- _Problem details_: The listing has to be given again in full and exactly.

- _Stored data_:
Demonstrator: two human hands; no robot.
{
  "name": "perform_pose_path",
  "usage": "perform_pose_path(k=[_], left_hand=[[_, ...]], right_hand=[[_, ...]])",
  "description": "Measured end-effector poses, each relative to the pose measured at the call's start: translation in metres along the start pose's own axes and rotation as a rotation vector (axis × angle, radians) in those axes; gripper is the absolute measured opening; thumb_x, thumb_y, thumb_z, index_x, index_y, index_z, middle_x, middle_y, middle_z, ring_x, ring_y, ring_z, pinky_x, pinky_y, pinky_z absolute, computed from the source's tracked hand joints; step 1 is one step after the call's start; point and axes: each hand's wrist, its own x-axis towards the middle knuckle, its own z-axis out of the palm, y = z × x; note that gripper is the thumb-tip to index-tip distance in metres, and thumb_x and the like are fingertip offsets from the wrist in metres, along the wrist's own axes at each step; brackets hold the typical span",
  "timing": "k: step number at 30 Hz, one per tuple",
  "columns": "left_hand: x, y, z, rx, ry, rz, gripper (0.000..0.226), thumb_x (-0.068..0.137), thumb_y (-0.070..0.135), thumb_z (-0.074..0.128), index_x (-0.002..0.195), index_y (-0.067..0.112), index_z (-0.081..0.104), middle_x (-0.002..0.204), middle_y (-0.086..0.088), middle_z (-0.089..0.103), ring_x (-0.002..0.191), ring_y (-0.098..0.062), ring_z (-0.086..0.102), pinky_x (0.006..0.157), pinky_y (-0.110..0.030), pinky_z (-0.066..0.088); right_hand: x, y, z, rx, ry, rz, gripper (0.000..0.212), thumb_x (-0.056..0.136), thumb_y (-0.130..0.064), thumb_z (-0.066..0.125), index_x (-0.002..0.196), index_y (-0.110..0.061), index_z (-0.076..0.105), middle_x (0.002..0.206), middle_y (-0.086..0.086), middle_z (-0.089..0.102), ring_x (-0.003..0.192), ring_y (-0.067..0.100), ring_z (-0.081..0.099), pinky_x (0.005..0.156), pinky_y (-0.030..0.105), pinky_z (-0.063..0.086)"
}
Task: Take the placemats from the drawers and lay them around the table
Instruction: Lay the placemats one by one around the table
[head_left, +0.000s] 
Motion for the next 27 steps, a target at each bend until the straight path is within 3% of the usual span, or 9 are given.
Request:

- _Your solution_:
Demonstrator: two human hands; no robot.
{
  "name": "perform_pose_path",
  "usage": "perform_pose_path(k=[_], left_hand=[[_, ...]], right_hand=[[_, ...]])",
  "description": "Measured end-effector poses, each relative to the pose measured at the call's start: translation in metres along the start pose's own axes and rotation as a rotation vector (axis × angle, radians) in those axes; gripper is the absolute measured opening; thumb_x, thumb_y, thumb_z, index_x, index_y, index_z, middle_x, middle_y, middle_z, ring_x, ring_y, ring_z, pinky_x, pinky_y, pinky_z absolute, computed from the source's tracked hand joints; step 1 is one step after the call's start; point and axes: each hand's wrist, its own x-axis towards the middle knuckle, its own z-axis out of the palm, y = z × x; note that gripper is the thumb-tip to index-tip distance in metres, and thumb_x and the like are fingertip offsets from the wrist in metres, along the wrist's own axes at each step; brackets hold the typical span",
  "timing": "k: step number at 30 Hz, one per tuple",
  "columns": "left_hand: x, y, z, rx, ry, rz, gripper (0.000..0.226), thumb_x (-0.068..0.137), thumb_y (-0.070..0.135), thumb_z (-0.074..0.128), index_x (-0.002..0.195), index_y (-0.067..0.112), index_z (-0.081..0.104), middle_x (-0.002..0.204), middle_y (-0.086..0.088), middle_z (-0.089..0.103), ring_x (-0.002..0.191), ring_y (-0.098..0.062), ring_z (-0.086..0.102), pinky_x (0.006..0.157), pinky_y (-0.110..0.030), pinky_z (-0.066..0.088); right_hand: x, y, z, rx, ry, rz, gripper (0.000..0.212), thumb_x (-0.056..0.136), thumb_y (-0.130..0.064), thumb_z (-0.066..0.125), index_x (-0.002..0.196), index_y (-0.110..0.061), index_z (-0.076..0.105), middle_x (0.002..0.206), middle_y (-0.086..0.086), middle_z (-0.089..0.102), ring_x (-0.003..0.192), ring_y (-0.067..0.100), ring_z (-0.081..0.099), pinky_x (0.005..0.156), pinky_y (-0.030..0.105), pinky_z (-0.063..0.086)"
}
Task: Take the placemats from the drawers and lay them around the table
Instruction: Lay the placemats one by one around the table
[head_left, +0.000s] 
Motion for the next 27 steps, a target at each bend until the straight path is within 3% of the usual span, or 9 are given.
Request:

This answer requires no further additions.